==== EXERCISE DATA ====

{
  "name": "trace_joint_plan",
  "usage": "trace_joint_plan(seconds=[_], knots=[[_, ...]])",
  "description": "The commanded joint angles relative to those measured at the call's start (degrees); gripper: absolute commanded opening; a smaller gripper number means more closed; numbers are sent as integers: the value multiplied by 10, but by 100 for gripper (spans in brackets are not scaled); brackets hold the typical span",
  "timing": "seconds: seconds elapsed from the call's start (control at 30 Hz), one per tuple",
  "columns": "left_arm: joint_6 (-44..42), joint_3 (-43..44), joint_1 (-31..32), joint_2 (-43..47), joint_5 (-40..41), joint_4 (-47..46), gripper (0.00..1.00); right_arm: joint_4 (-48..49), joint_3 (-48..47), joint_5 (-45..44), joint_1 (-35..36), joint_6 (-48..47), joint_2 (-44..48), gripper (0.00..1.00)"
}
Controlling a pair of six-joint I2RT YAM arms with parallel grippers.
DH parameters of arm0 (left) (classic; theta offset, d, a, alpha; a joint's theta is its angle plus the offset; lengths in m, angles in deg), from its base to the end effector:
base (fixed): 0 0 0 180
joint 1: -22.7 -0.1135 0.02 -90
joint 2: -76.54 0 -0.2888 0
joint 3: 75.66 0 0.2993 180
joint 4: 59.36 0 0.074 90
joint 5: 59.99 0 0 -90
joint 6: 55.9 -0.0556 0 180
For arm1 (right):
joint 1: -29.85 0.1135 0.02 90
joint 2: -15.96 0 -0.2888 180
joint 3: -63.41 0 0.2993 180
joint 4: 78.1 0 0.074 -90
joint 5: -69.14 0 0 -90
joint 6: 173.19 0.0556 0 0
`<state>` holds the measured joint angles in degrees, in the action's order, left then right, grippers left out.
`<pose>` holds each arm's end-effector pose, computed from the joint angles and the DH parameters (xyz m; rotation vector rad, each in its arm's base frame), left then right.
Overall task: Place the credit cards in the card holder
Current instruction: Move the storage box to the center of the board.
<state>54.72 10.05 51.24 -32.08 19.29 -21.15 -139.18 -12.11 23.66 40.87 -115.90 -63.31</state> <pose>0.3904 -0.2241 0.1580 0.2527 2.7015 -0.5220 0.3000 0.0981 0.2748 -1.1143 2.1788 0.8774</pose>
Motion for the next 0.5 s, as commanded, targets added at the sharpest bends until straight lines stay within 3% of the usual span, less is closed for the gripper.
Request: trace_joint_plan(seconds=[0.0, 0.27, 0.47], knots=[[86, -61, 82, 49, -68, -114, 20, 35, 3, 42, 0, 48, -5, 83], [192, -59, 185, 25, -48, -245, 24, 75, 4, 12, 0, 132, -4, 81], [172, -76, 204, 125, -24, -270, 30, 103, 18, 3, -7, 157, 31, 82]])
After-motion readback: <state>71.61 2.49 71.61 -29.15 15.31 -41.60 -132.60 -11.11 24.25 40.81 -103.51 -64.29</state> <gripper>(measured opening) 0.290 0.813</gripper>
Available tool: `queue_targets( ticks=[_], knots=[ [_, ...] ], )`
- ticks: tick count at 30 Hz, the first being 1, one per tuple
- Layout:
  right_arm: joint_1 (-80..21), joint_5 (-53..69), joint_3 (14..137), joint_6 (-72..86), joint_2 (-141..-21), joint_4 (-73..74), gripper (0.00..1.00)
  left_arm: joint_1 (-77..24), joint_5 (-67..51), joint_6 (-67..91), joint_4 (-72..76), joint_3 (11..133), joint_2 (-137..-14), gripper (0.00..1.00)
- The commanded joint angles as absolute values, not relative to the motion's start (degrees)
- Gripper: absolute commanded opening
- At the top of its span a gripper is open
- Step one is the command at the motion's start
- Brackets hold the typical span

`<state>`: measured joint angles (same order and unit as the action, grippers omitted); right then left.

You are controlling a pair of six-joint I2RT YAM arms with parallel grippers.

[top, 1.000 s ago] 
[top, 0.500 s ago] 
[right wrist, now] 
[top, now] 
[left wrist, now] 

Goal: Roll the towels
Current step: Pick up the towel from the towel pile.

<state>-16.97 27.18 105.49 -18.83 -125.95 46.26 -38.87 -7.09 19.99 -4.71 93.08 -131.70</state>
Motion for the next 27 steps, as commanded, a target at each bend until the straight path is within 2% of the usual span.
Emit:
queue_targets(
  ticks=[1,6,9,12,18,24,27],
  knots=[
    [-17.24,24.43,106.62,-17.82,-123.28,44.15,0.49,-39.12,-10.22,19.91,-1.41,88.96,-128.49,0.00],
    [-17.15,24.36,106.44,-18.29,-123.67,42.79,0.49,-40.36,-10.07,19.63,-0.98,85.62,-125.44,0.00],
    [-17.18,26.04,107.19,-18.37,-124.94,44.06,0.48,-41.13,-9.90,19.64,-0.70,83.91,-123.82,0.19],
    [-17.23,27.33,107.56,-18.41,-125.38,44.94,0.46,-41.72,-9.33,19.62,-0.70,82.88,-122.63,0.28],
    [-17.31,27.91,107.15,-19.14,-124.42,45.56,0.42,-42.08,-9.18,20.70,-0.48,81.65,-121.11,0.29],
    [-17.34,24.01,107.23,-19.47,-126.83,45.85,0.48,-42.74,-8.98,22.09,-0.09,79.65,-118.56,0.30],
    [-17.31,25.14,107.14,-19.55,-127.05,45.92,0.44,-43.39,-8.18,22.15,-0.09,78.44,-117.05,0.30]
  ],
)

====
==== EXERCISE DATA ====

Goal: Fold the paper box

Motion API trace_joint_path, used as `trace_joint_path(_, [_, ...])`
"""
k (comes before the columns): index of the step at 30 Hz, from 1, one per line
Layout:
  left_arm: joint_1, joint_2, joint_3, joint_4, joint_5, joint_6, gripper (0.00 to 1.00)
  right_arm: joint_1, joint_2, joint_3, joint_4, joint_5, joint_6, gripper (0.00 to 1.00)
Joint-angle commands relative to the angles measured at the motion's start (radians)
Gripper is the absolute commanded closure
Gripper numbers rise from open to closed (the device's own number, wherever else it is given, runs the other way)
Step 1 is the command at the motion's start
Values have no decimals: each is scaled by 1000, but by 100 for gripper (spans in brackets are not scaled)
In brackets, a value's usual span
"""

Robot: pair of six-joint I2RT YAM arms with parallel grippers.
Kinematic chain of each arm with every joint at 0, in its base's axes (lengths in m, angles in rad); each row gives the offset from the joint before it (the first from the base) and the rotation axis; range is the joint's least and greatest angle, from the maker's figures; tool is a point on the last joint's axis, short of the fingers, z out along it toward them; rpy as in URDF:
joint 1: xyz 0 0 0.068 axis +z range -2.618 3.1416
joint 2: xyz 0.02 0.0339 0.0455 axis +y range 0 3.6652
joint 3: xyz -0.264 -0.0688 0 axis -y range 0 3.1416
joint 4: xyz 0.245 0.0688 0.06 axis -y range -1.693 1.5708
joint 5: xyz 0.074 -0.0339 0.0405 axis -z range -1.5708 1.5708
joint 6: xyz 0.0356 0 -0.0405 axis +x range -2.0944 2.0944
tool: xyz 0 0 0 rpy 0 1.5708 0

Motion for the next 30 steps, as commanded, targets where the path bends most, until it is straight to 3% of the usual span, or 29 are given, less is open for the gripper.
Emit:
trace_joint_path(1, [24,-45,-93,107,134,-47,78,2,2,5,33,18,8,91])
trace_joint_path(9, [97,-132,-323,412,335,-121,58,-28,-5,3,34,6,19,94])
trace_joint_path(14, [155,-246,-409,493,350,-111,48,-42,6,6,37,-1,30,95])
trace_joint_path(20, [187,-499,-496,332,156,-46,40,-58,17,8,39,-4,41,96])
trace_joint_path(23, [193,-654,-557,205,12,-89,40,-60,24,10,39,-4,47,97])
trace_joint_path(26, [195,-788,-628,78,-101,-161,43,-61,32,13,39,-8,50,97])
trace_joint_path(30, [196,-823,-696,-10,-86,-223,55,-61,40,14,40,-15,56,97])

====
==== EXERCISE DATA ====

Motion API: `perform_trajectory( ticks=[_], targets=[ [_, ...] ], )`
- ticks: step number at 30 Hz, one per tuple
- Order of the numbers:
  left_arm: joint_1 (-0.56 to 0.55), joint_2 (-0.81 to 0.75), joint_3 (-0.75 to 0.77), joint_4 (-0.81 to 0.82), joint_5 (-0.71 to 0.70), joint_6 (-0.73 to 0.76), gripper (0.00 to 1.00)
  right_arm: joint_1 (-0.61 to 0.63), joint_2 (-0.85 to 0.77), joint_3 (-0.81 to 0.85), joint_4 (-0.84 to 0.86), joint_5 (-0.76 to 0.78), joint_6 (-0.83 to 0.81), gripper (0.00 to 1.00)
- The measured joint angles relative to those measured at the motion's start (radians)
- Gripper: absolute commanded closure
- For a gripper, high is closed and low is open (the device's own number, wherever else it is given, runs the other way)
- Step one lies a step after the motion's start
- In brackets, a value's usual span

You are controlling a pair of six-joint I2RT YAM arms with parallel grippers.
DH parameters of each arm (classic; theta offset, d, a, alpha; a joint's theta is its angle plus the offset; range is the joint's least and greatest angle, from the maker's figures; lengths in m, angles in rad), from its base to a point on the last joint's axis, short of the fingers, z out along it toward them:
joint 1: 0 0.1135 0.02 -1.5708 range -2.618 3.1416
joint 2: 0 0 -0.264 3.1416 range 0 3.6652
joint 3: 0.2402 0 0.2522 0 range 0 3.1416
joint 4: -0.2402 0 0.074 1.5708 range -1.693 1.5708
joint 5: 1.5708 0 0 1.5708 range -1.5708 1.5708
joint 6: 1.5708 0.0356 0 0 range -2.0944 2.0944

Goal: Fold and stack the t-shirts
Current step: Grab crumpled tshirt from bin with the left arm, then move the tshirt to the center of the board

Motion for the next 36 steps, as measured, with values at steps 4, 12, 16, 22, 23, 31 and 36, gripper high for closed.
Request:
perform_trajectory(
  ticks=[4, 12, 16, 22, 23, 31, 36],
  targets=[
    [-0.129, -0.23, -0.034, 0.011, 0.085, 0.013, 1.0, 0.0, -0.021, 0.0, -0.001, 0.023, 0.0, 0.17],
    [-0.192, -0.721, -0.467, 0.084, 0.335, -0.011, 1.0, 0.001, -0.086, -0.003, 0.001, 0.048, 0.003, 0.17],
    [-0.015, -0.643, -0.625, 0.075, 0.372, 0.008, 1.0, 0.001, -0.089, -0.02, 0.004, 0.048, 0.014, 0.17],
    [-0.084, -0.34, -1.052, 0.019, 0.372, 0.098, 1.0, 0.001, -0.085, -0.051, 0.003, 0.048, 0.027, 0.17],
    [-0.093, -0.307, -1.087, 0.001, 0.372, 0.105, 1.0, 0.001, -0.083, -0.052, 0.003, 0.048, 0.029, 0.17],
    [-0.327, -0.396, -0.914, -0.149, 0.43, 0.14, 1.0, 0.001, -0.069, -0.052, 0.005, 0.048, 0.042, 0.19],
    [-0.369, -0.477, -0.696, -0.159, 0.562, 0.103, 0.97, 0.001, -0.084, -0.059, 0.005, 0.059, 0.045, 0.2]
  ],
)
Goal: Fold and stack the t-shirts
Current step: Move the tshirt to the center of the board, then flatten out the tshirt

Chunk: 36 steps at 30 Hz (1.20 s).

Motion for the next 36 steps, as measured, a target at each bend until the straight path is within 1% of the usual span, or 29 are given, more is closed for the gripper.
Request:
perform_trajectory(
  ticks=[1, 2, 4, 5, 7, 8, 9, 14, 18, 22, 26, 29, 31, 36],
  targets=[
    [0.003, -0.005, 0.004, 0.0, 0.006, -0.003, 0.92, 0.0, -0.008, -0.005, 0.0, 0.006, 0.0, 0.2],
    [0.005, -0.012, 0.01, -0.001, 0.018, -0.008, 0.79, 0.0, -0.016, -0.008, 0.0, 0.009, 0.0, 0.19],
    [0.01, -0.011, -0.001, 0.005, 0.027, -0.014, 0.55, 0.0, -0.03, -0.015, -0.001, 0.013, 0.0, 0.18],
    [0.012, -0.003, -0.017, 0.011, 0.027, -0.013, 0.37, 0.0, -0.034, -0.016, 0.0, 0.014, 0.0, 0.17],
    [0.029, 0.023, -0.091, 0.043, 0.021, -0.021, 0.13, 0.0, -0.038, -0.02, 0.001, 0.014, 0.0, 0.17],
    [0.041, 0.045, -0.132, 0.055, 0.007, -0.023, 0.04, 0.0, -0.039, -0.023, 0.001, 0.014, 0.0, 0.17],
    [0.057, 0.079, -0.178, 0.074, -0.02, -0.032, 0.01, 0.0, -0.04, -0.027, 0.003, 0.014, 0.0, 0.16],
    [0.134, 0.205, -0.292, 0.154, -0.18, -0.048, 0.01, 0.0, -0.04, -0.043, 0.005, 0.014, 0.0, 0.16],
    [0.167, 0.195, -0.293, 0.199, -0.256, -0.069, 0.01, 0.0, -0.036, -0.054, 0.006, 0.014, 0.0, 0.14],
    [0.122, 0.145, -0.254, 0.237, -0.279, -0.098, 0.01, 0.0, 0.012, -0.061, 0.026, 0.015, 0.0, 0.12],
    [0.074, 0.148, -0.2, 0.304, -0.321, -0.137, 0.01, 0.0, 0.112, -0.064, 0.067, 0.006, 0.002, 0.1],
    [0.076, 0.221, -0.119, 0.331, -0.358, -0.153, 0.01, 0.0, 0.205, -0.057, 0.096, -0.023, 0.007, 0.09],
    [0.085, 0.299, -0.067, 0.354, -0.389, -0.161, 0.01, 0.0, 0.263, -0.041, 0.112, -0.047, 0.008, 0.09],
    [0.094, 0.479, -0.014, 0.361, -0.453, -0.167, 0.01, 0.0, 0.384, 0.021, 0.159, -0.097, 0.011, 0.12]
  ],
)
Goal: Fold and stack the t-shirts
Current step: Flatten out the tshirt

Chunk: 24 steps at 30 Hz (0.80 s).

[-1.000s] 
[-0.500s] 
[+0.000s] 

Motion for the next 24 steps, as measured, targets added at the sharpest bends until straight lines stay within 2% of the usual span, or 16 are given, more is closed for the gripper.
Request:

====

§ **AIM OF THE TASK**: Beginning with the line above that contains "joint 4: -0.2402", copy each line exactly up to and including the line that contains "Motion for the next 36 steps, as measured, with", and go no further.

§ **TASK ANSWER**:
joint 4: -0.2402 0 0.074 1.5708 range -1.693 1.5708
joint 5: 1.5708 0 0 1.5708 range -1.5708 1.5708
joint 6: 1.5708 0.0356 0 0 range -2.0944 2.0944

Goal: Fold and stack the t-shirts
Current step: Grab crumpled tshirt from bin with the left arm, then move the tshirt to the center of the board

Motion for the next 36 steps, as measured, with values at steps 4, 12, 16, 22, 23, 31 and 36, gripper high for closed.

No further work remains on the exercise.